Yesterday (5 February) GSK’s shares jumped 7.5% on positive results but AstraZeneca isn’t taking that lying down. This morning (6 February), it reported a 38% jump in pre-tax profits to $8.69bn at constant exchange rates (26% actual).

Soriot was happy, hailing “a very strong performance in 2024 with total revenue and core earnings per share (EPS) up 21% and 19%, respectively”. Sales of cancer, lung and immunology treatments were notably healthy.

He promised more to come as AstraZeneca embarks on “an unprecedented, catalyst-rich period for our company, an important step on our Ambition 2030 journey to deliver $80bn total revenue by the end of the decade”.

The all-important drugs pipeline remains robust. AstraZeneca completed nine positive first Phase III studies in 2024 and anticipates another seven this year.

Soriot can’t afford any slips. The shares now trade on a staggering trailing price-to-earnings ratio of 65. That’s way above the FTSE 100 average of just 15 times. GSK is at a lowly nine times,

To hit that Ambition 2030 target, Soriot must increase revenues from $54.1bn in 2024 to $80bn. By my calculations, that’s a compound increase of almost 7% a year. 

That looks eminently doable given 2024’s huge 21% increase, but AstraZeneca won’t continue rattling along at that speed. It forecasts sales growth will slow this year, to a high single-digit percentage.

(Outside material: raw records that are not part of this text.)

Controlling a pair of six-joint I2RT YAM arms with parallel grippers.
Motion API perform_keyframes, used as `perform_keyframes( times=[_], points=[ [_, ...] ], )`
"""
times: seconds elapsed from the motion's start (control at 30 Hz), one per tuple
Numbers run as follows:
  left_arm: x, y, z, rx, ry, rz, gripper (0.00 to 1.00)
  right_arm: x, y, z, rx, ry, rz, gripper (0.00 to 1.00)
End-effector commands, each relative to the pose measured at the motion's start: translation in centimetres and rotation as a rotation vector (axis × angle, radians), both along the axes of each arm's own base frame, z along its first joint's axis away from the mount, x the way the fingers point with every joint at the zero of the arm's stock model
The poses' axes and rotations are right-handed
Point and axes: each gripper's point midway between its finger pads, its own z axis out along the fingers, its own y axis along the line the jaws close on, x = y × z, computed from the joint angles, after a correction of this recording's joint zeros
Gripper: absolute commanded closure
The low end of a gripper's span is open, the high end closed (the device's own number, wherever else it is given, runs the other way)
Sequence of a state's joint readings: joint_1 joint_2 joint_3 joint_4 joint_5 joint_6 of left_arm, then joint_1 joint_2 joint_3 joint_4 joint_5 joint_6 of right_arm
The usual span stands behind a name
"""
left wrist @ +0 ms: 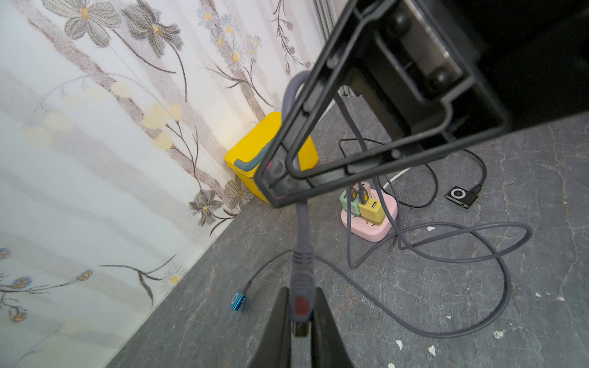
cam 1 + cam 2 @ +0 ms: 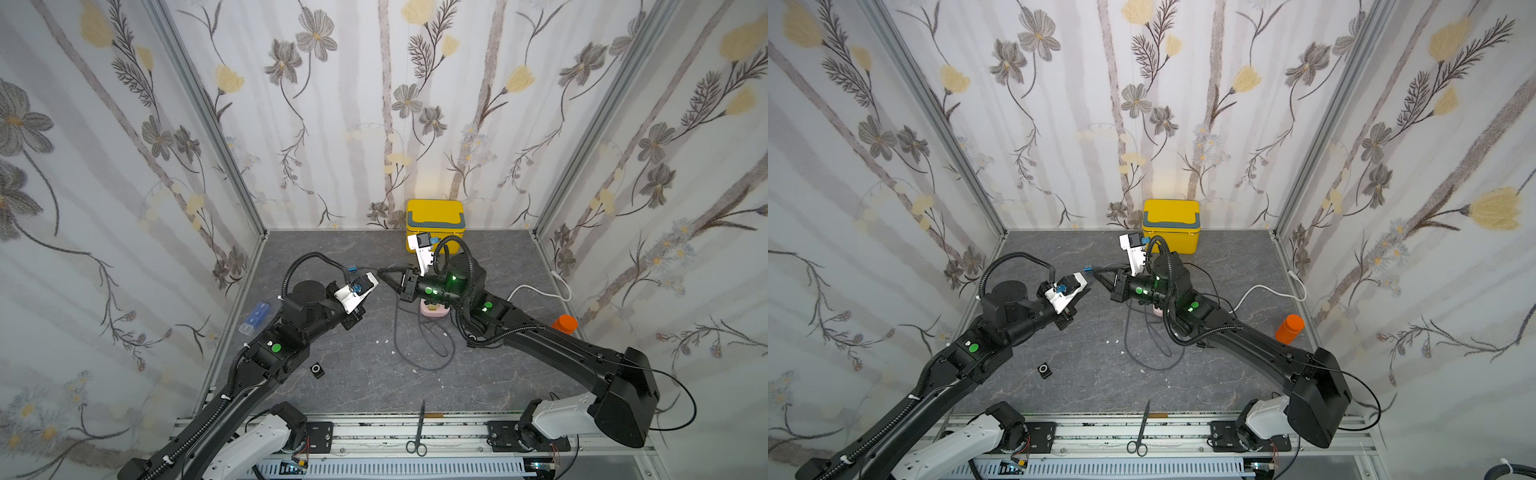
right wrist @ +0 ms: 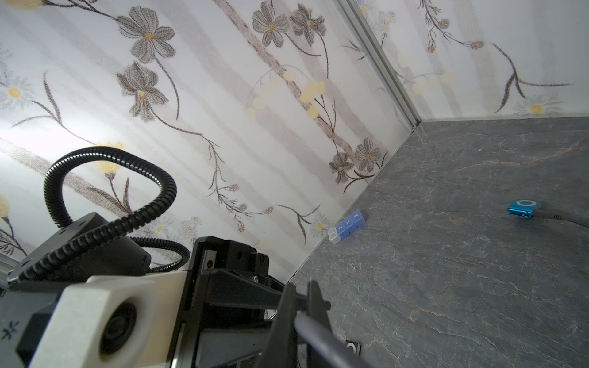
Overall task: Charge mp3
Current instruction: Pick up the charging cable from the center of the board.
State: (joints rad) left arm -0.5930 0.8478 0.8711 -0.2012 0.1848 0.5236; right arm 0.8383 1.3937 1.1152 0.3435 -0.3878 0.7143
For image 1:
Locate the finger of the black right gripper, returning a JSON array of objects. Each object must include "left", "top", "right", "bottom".
[{"left": 255, "top": 1, "right": 512, "bottom": 208}]

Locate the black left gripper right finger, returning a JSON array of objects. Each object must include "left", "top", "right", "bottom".
[{"left": 311, "top": 288, "right": 354, "bottom": 368}]

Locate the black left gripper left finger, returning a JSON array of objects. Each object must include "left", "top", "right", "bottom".
[{"left": 248, "top": 287, "right": 291, "bottom": 368}]

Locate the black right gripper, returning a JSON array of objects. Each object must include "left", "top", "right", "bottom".
[{"left": 450, "top": 1, "right": 588, "bottom": 130}]

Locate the dark grey usb cable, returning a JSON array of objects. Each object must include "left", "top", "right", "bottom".
[{"left": 281, "top": 70, "right": 406, "bottom": 339}]

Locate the blue mp3 player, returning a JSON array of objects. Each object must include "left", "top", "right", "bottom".
[{"left": 231, "top": 292, "right": 246, "bottom": 311}]

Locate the black mp3 player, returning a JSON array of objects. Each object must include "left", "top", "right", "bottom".
[{"left": 446, "top": 186, "right": 478, "bottom": 209}]

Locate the yellow usb charger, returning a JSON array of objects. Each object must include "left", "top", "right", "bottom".
[{"left": 359, "top": 198, "right": 386, "bottom": 225}]

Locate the green usb charger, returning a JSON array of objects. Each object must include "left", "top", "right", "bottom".
[{"left": 340, "top": 190, "right": 360, "bottom": 217}]

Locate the beige usb charger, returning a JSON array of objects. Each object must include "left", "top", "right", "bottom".
[{"left": 357, "top": 182, "right": 372, "bottom": 198}]

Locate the white power strip cord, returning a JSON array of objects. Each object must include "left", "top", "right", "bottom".
[{"left": 381, "top": 166, "right": 413, "bottom": 187}]

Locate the yellow storage box grey handle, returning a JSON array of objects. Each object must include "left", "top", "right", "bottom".
[{"left": 224, "top": 110, "right": 320, "bottom": 204}]

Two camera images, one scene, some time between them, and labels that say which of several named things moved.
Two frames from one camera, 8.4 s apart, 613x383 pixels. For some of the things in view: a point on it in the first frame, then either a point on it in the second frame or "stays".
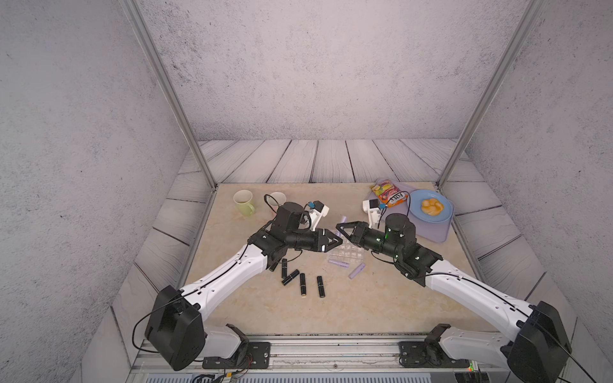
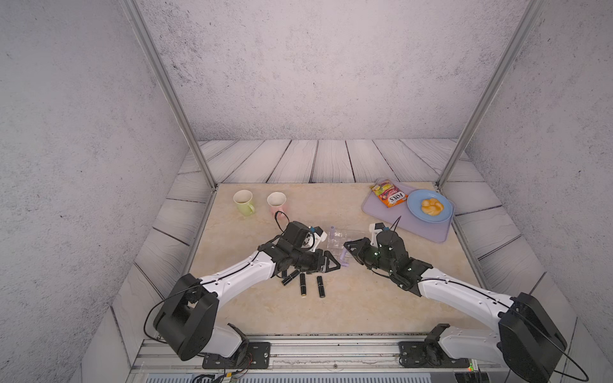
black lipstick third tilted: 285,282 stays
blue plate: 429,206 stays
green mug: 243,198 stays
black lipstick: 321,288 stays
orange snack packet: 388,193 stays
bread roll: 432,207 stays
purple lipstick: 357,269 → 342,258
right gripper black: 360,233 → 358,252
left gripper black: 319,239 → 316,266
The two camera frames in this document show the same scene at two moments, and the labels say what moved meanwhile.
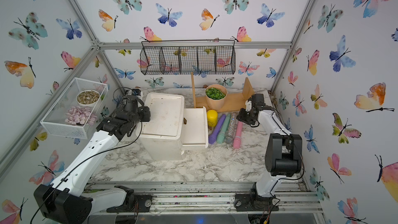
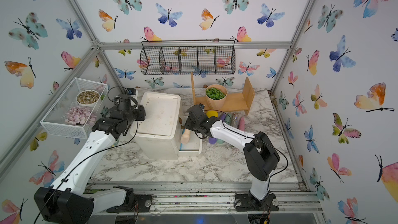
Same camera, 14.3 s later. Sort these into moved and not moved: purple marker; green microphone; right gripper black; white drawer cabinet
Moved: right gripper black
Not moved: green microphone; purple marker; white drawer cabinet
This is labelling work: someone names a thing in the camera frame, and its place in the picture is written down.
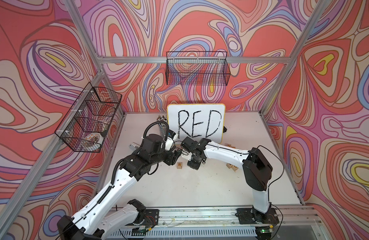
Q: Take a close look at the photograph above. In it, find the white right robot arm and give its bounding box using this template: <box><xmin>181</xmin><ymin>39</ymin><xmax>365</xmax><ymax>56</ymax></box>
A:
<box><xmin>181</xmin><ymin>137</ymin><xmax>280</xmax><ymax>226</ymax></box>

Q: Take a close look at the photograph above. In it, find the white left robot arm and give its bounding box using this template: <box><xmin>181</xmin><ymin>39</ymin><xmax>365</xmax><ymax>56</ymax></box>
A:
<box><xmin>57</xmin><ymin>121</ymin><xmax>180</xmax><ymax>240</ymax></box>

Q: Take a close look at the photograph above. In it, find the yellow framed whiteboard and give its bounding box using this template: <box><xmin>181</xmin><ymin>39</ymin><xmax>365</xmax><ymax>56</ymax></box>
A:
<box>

Strong growth but low income

It also faces issues in China. Last October, the president of Astra’s Chinese business and other senior executives were held over suspected unpaid importation taxes of $900m. It could be fined up to five times that if found liable.

The news knocked the group’s market cap from £200bn towards £170bn. It’s now crept back up to £181bn. October was a good time to buy.

Net debt rose in 2024, from $22.5bn to $24.6bn, as the group poured money into R&D. It still generated enough cash to lift the dividend, but the 2.2% forecast yield isn’t exactly stellar.

Another concern is that AstraZeneca generates 44% of its sales in the US, and could be hit by Donald Trump’s trade wars, or the anti-big pharma stance by Trump’s health secretary Robert F Kennedy.

The healthcare sector undoubtedly offers a massive opportunity as the world gets older and sicker, and medicine more marvellous.

Richard Hunter, head of markets at Interactive Investor, says AstraZeneca remains the “preferred play in the sector, given its prospects for the foreseeable future”.

GSK has got a lots of catching up to do, but given lower expectations and lower valuation (and higher 3.9% yield), it’s still the one I’m holding on to.